Aqui, novamente, onde há a concentração de força política, nós vemos violência, mutilação, tiroteios, estupros e todo o desespero e niilismo – tudo o que interminavelmente chamam de “anarquismo”.
O que dizer sobre prisões, onde o poder político aparece em seu auge? Prisões fervem com estupros, assassinatos, esfaqueamentos e agressões – para não mencionar o vício em narcóticos. Guardas sádicos espancam prisioneiros sádicos à ponto da única diferença entre os dois ser o uniforme. Aqui nós temos a “sociedade” que parece ser a paródia da “anarquia” – um universo feio e niilista, normalmente descrito pela palavra “anarquia” que na verdade resulta da maximização do poder político, o extremo oposto da “anarquia”.
Agora, nós certamente poderíamos argumentar que sim, talvez seja verdade que um excesso de poder político gere anarquia – mas a deficiência de poder político gera anarquia também! Talvez a “ordem” seja um tipo de significado aristotélico, que permanece entre o caos da completa ausência de coerção política e o caos do excesso de coerção política.
No entanto, nós rejeitamos inteiramente essa visão nas outras áreas mencionadas acima – amor, casamento, finanças, carreiras, etc. Nós entendemos que qualquer intromissão da coerção política nessas áreas seria um desastre completo para nossa liberdade. Nós não dizemos, em relação ao casamento, “Bem, nós não queremos o governo escolhendo a esposa de todos – mas também não queremos o governo ausente da escolha das esposas! A quantia correta de coerção governamental encontra-se aproximadamente no meio.”
Não, nós especificamente e inequivocamente rejeitamos a intrusão de coerção política em tais aspectos de nossas vidas.
Assim, uma vez mais, podemos visualizar o paradoxo básico que nós desesperadamente necessitamos e desejamos, a realidade da anarquia em nossa vida pessoal – e ainda desesperadamente odiamos e tememos a ideia da anarquia em nosso ambiente político.
Nós amamos a anarquia que vivemos. Nós tememos a anarquia que imaginamos – a anarquia que fomos ensinados a temer.

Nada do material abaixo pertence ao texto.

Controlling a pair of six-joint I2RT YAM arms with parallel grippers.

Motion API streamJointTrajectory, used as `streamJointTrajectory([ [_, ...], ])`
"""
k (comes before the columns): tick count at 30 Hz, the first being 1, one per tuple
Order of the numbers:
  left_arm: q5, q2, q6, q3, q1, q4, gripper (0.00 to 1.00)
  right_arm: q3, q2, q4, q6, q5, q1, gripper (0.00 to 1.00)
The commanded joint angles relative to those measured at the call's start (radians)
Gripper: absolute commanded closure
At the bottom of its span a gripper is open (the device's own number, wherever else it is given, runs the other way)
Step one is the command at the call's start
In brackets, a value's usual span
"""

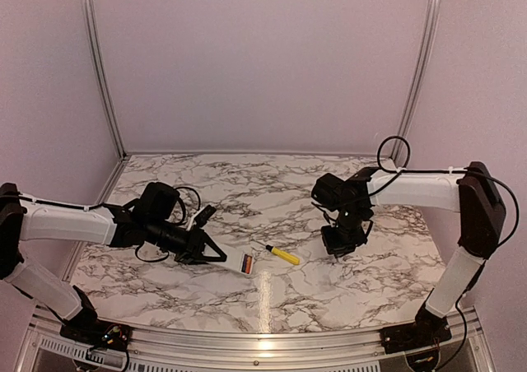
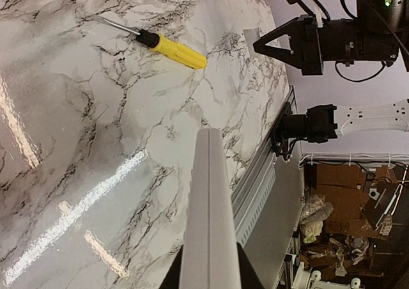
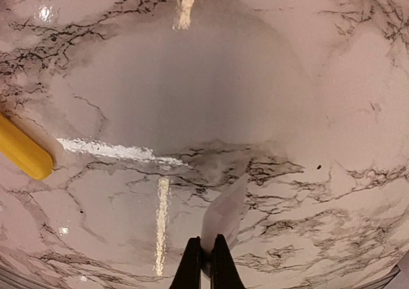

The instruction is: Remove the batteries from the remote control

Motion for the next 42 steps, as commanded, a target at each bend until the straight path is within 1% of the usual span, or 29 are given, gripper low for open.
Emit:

Enquanto nós podemos discutir a realidade de nossa ambivalência em relação à esse tipo de voluntarismo, nós devemos ficar fundamentalmente emperrados como espécie – como qualquer indivíduo que cobre sua ambivalência, nós devemos gastar nossas vidas em uma evasão distraída e oscilante, para o detrimento de nosso próprio presente e para o futuro de nossos filhos.
É por isso que eu não posso deixar esse paciente morrer. Eu ainda sinto um batimento cardíaco, um batimento muito forte!